By accident. After school I wanted to be a German teacher, so I started studying German. But then I realised, I don’t like children in those quantities as I have seen them in school. Then I thought about what I like to do - I like to read. I thought about what type of job involves a lot of reading, but also getting paid for. So I began my law studies. After graduation I got a job with KPMG in Zurich. Then I realised that law works together very well with finance. So I also did my postgraduate in corporate finance. And after that I thought that education was enough.?

I’m not a typical insurtech startupper. It’s usually people who come from insurance and see a special demand in some niche and understand they can do it better or people from funds or venture capital. I am none of them, but this makes my job even more interesting for me. And I have a really strong team of experts. I acknowledge that at least 90% of my team members are more competent than I am. That’s a good feeling.?

How have the past few years impacted the insurance industry?

A major impact is that they have new models now. I respect that they reacted fast. For example, most of the cars registered in Ukraine are now somewhere across Europe and insurers don’t really know where it is. So from an insurance perspective, the fact that the car insured by you is not in the intended country, but somewhere else in Europe, requires new models - new calculations of risks and tariffs.?

What are the main origins of loss in motor insurance (for insurance companies)?

The main origins of loss in motor insurance for insurance companies include the traditional factors of mispricing of risk, crime, and competition. In broad terms, we agree with this assessment. However, we believe that a correct assessment of risk is crucial in addressing each of these factors effectively. By accurately assessing risk, insurers can ensure they are pricing policies correctly and avoid discounting high-risk customers unfairly. Additionally, a thorough understanding of areas with significant risks of theft and vandalism is essential. Our approach involves taking a different perspective on risk, allowing us to find innovative ways to better segment problematic drivers and mitigate potential losses in the motor insurance sector.

There are also new risks and events that have emerged in this industry. We try to react to this as fast as possible. One impactful risk is for example inflation. After covid there was a lot of helicopter money and now it is inflation and we have to deal with this. Another issue after covid is that the logistics chain of supply for car spare parts is broken, so it lifted the prices and also additional costs. In my view, insurance companies need to respond quickly to these events.?

Many new risks also bring numerous opportunities. I strongly believe that new challenges require new ways of thinking and new solutions. You have to be proactive. Like for example the historical tables like GLM - they’re stable, but they’re not efficient enough, because they don’t come together with the dynamics of the market.?

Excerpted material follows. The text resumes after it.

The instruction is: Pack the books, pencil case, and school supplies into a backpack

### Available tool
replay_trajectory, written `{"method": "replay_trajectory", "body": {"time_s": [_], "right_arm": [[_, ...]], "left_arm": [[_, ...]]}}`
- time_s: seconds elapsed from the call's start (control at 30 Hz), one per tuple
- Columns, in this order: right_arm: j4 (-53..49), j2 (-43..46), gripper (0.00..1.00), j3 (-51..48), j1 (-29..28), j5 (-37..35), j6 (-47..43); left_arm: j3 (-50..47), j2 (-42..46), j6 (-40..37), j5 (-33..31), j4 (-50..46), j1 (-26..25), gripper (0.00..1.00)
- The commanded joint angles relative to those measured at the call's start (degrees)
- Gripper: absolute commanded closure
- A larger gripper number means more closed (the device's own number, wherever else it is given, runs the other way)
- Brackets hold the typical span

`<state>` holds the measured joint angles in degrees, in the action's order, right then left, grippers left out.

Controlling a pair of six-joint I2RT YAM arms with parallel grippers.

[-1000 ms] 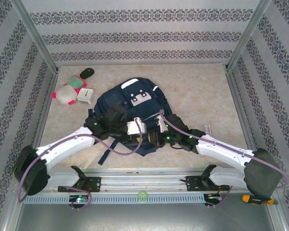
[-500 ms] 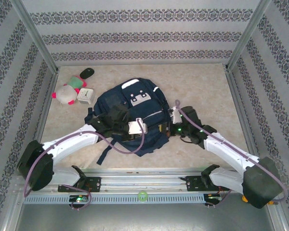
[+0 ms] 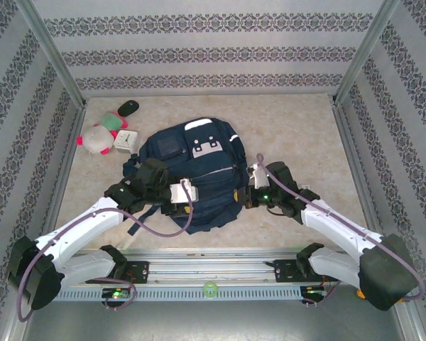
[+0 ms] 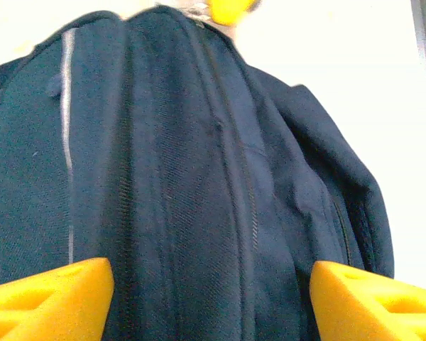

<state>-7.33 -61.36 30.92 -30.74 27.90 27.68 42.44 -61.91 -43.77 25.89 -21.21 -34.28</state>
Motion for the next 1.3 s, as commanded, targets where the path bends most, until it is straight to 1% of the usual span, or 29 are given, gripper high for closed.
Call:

Are there specific trends or emerging issues that you believe are contributing to increased losses in recent years?

Yes, there are specific trends and emerging issues that we believe have contributed to increased losses in recent years in the motor insurance industry. The COVID-19 pandemic, particularly its impact on logistics and supply chains, has been a significant factor. The resulting interruption in logistics has affected the availability and pricing of motor parts, leading to mispricing of policies and higher costs for replacement parts.

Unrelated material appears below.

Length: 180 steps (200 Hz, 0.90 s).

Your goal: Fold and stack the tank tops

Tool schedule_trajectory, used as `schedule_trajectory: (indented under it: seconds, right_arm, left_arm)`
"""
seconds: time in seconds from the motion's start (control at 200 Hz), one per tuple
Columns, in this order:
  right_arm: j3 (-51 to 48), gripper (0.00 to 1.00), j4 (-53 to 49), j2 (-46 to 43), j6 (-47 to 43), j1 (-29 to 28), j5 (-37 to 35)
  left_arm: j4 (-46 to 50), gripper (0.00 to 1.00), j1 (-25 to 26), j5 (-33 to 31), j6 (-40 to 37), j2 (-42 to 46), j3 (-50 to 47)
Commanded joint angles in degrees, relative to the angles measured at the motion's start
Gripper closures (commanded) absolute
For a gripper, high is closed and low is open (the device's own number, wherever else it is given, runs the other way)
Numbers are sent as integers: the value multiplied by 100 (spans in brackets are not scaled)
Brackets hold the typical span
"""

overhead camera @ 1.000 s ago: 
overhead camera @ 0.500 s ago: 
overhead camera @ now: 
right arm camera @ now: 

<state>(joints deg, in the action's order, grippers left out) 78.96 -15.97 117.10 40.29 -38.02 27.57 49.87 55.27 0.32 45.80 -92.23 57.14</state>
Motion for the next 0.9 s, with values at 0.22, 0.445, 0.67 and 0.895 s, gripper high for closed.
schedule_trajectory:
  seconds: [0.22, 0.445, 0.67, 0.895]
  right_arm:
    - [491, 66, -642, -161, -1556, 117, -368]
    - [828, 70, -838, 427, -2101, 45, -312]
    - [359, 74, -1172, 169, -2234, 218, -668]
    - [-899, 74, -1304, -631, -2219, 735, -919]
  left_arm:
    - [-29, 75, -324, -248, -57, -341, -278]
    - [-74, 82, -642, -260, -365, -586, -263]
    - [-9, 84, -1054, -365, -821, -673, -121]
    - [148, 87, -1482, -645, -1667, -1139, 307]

Furthermore, the pandemic relief funds and the subsequent inflation have had a lasting impact on policyholder behaviour. The economic effects, including inflation, have influenced the overall pricing dynamics of motor insurance policies. This, in turn, has contributed to increased losses as insurers grapple with adapting to the evolving economic landscape.

Moreover, climate change has emerged as another noteworthy factor. The widespread and severe impacts of climate change have led to large-scale damage to cars, creating additional challenges for the motor insurance industry. The changing climate patterns have resulted in?

more frequent and intense weather events, causing damage to vehicles on a grand scale.

How do you think these losses can be mitigated?

To mitigate future losses in the motor insurance industry, adopting advanced technologies, particularly Artificial Intelligence (AI), is crucial. AI can play a pivotal role in navigating the nuanced and evolving risks in the present landscape. By leveraging more advanced modelling techniques, AI can provide a deeper understanding of the complex risk factors associated with motor insurance. AI’s analytical capabilities can help in making sense of the intricate relationships between various variables affecting the industry, such as economic changes, supply chain disruptions, and climate-related risks. This enhanced understanding will enable insurers to develop more accurate risk assessments, allowing for better pricing strategies and risk management.?

In addition, AI can contribute to real-time monitoring and analysis of changes in the insurance portfolio. This proactive approach helps insurers identify and respond quickly to shifts in the market, policyholder behaviour, or external factors, minimising the potential damage caused by these changes. The ability to adapt swiftly to evolving circumstances is a key advantage in mitigating losses.

How can AI help to prevent these losses?

AI can play a pivotal role in loss prevention within the motor insurance industry by leveraging several key capabilities:

Deeper Segmentation for Risk Reduction: AI enables a more sophisticated analysis of data, allowing for deeper segmentation of potential policyholders. By identifying specific characteristics and behaviours associated with lower risk, insurers can selectively target and attract the best possible customers. This not only reduces the overall risk in the market but also enhances the profitability of the insurer’s portfolio.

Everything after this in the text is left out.